### PROBLEM DETAILS
Beneath this instruction is a listing. Transcribe from it only the stretch from the line with "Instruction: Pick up" through the line with "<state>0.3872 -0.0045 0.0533", both end lines included, exactly as written.

### DATA SECTION
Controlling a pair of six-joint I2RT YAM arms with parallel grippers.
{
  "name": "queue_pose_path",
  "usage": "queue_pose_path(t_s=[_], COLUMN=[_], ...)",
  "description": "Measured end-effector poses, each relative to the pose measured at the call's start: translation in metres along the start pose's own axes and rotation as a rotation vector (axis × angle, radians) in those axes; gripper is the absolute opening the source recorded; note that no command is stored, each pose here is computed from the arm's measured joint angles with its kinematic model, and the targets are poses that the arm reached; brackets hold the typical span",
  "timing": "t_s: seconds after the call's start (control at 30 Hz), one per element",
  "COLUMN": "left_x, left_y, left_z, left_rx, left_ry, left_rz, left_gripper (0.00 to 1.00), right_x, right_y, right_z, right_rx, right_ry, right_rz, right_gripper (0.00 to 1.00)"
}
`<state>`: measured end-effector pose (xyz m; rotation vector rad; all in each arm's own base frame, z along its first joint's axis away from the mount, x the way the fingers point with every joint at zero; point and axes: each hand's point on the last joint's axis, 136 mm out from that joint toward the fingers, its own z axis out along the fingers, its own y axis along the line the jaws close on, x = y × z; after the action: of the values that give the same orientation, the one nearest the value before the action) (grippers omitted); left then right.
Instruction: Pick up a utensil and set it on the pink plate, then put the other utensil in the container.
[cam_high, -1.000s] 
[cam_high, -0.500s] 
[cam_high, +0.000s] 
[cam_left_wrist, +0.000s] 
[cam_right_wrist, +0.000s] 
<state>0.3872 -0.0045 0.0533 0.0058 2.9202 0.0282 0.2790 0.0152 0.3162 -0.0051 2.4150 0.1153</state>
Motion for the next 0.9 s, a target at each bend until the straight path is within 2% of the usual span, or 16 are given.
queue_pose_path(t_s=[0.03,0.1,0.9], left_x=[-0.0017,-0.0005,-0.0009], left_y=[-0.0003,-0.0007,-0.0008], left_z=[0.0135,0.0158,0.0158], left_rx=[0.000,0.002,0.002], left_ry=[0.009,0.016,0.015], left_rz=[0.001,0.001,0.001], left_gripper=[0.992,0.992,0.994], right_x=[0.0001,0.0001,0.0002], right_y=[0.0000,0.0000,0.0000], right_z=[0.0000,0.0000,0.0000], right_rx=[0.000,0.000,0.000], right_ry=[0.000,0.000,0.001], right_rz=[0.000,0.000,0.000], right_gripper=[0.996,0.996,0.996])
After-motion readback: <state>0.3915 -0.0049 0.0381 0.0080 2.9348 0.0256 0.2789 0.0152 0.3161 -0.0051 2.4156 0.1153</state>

### SOLUTION TO THIS TASK
Instruction: Pick up a utensil and set it on the pink plate, then put the other utensil in the container.
[cam_high, -1.000s] 
[cam_high, -0.500s] 
[cam_high, +0.000s] 
[cam_left_wrist, +0.000s] 
[cam_right_wrist, +0.000s] 
<state>0.3872 -0.0045 0.0533 0.0058 2.9202 0.0282 0.2790 0.0152 0.3162 -0.0051 2.4150 0.1153</state>

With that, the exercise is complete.